We wanted to learn a new concept. While brainstorming, Alireza in our team suggested GANs. Seeing that no one had prior experience with them and the results online looked very interesting, we went for it.
What it does
The title speaks for itself. It is a Generative Adversarial Network(GAN) that generates anime character faces. After training on a dataset of anime characters, the model generates a whole new image from the random noise that is fed into it.
How I built it
At first, we trained our own GANs on MNIST, some Kaggle Abstract Art datasets and the Kaggle Anime Face Dataset. However, due to the extreme training times for decent models, we had to resort to pretrained models. We then scoured through various GitHub repositories, only to find models that either didn't work due to fastai 0.7 dependencies (deprecated), buggy TensorFlow implementations, and poor pretrained models. In the end, we reverse-engineered Tetraio's StyleGAN-PyTorch repo to make it compatible with our pre-trained AnimeGAN model.
Challenges I ran into
Immense training times for even the basic of GANs. Library deprecations and incompatible code. Buggy repositories with poor reproducibility. Time zone issues.
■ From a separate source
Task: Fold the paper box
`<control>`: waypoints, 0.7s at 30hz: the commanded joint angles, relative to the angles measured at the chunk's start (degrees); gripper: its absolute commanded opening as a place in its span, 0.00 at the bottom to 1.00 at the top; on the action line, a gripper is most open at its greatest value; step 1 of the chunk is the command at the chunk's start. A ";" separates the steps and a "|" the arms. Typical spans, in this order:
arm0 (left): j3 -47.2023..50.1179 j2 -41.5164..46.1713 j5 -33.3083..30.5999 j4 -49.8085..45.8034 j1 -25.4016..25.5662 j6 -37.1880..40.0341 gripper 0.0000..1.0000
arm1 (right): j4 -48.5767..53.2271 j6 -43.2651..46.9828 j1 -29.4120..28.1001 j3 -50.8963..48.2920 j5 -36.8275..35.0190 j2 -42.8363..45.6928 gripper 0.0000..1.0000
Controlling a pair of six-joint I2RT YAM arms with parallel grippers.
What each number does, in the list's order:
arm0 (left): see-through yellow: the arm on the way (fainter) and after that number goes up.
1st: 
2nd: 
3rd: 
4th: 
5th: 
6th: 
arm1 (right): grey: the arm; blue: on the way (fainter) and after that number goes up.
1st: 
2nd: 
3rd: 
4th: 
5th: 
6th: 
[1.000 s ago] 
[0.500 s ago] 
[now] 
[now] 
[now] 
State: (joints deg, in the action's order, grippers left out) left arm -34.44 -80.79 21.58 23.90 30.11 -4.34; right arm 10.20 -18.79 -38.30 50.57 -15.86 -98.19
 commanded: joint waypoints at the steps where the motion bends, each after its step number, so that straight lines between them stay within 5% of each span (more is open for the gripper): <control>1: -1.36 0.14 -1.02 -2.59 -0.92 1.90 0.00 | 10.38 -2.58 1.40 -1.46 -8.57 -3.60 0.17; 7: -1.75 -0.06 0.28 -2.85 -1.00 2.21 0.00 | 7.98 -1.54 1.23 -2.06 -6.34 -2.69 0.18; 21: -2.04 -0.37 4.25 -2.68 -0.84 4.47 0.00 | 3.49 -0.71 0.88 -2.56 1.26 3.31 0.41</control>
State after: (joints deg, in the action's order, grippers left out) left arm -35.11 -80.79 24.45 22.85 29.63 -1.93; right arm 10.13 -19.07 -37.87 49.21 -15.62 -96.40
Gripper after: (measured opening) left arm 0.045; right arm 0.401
Accomplishments that I'm proud of
We were successfully able to reverse engineer a repository to make it work for us. The anime faces are indistinguishable from actual drawings.
What I learned
We learned a lot about GANs and how to create our own ones.
What's next for WaifuGAN
Training it for a week on real faces in an Azure ML Virtual Machine with 4 K-80s so that instead we can generate anime pictures from real faces instead of only using random noise.